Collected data
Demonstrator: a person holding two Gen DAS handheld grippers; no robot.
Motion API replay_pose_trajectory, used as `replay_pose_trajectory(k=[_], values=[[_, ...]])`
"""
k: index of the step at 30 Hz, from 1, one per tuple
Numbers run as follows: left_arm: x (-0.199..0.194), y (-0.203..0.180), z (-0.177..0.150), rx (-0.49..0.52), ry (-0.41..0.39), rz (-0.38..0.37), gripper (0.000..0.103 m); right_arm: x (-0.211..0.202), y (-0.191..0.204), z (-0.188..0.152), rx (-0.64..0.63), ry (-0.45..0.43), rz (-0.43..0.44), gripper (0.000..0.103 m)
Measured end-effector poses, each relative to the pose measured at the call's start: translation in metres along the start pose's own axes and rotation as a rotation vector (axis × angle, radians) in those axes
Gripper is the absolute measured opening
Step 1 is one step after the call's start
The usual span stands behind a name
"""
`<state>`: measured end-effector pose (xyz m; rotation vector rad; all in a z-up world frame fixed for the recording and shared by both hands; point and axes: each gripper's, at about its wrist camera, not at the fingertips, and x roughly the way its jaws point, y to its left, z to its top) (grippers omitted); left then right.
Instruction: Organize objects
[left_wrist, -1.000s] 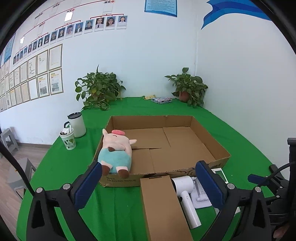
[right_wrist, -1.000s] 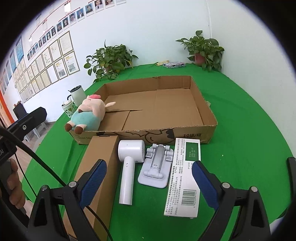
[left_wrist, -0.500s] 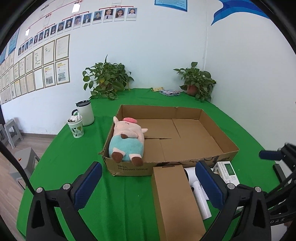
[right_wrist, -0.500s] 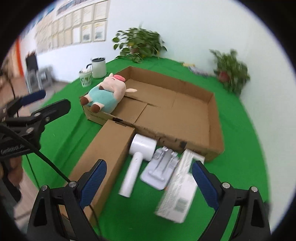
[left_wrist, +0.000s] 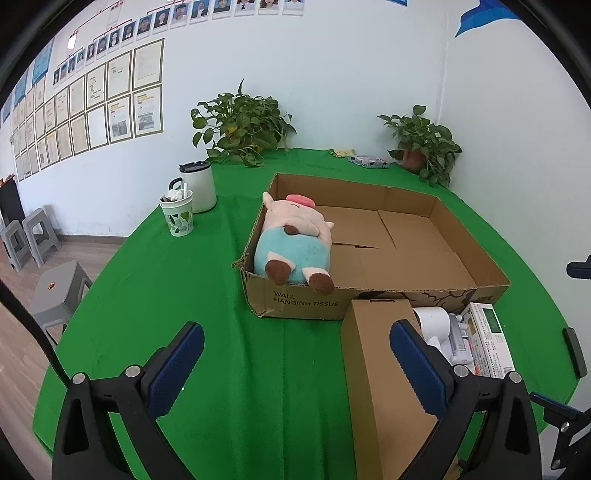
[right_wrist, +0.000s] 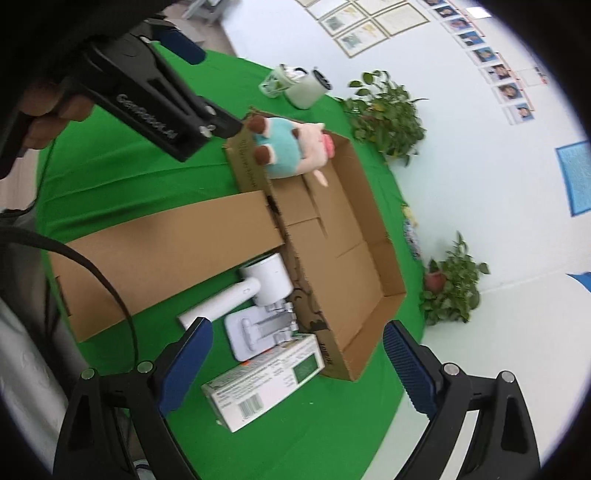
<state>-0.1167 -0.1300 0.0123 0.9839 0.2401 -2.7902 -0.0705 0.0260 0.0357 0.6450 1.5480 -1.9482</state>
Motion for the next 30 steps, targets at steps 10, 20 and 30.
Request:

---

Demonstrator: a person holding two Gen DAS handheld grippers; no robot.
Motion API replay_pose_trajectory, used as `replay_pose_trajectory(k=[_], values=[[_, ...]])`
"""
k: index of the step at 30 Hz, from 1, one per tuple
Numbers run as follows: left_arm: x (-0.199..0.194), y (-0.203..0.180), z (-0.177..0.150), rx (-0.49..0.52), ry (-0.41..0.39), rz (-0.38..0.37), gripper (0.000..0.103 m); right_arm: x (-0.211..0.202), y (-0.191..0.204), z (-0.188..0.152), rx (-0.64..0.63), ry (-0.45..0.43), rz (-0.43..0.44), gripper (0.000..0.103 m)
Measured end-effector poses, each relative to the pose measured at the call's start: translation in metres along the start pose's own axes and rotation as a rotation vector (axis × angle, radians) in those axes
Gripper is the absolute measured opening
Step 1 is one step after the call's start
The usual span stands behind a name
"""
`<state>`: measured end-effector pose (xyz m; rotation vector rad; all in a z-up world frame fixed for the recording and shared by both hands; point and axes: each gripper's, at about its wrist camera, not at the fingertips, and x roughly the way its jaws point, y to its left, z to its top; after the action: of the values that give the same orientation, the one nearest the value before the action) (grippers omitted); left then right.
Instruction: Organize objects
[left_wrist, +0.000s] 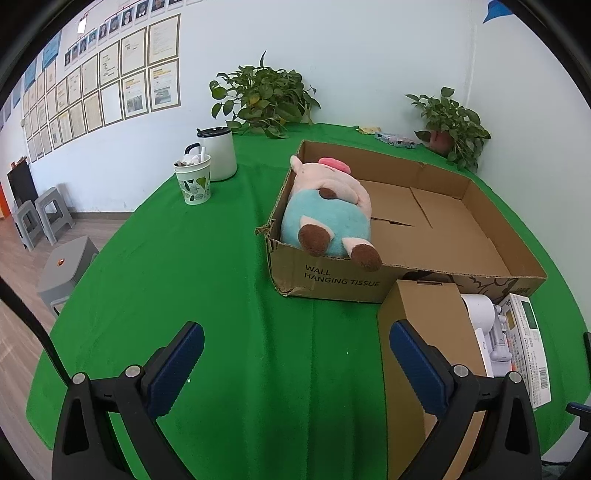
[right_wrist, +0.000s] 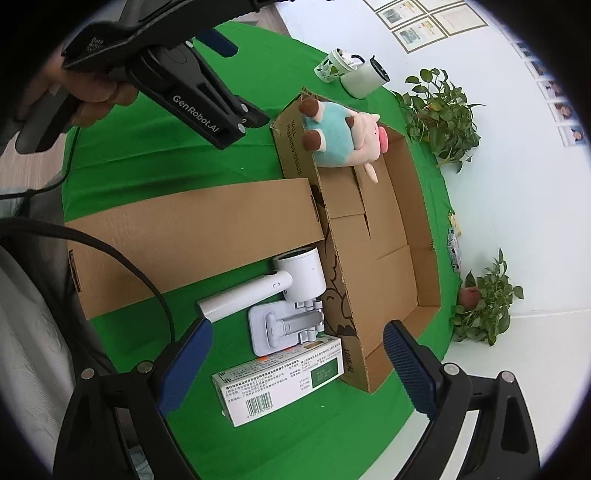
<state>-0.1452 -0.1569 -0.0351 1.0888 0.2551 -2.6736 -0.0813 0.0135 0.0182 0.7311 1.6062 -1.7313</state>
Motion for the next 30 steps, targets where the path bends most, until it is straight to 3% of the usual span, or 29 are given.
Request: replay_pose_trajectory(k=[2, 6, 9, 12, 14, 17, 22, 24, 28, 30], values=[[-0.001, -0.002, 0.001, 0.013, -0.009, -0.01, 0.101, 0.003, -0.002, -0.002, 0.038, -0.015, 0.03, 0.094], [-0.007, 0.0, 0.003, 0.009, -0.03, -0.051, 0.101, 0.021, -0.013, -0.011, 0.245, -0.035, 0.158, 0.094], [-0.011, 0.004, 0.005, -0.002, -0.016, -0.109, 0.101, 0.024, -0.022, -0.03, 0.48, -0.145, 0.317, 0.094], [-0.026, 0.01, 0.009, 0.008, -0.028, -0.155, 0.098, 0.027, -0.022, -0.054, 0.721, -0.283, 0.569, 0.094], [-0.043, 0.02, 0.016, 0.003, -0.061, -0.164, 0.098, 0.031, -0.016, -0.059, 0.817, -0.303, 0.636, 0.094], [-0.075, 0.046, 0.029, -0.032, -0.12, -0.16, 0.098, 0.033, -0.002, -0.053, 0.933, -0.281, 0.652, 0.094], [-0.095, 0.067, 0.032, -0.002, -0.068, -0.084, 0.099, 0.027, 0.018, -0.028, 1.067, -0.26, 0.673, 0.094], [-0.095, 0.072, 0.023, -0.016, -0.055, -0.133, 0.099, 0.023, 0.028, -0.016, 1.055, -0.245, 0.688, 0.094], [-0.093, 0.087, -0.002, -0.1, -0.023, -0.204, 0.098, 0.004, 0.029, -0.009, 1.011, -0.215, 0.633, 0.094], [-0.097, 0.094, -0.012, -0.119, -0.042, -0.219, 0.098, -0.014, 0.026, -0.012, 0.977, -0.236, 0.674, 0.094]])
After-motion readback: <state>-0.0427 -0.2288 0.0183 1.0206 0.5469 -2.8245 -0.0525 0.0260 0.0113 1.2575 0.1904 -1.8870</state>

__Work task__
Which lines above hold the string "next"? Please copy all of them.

__Exercise answer__
Motion for the next 30 steps, targets at steps 10, 20 and 30.
Motion for the next 30 steps, targets where the path bends most, until it is straight to 3% of the usual span, or 29 are given.

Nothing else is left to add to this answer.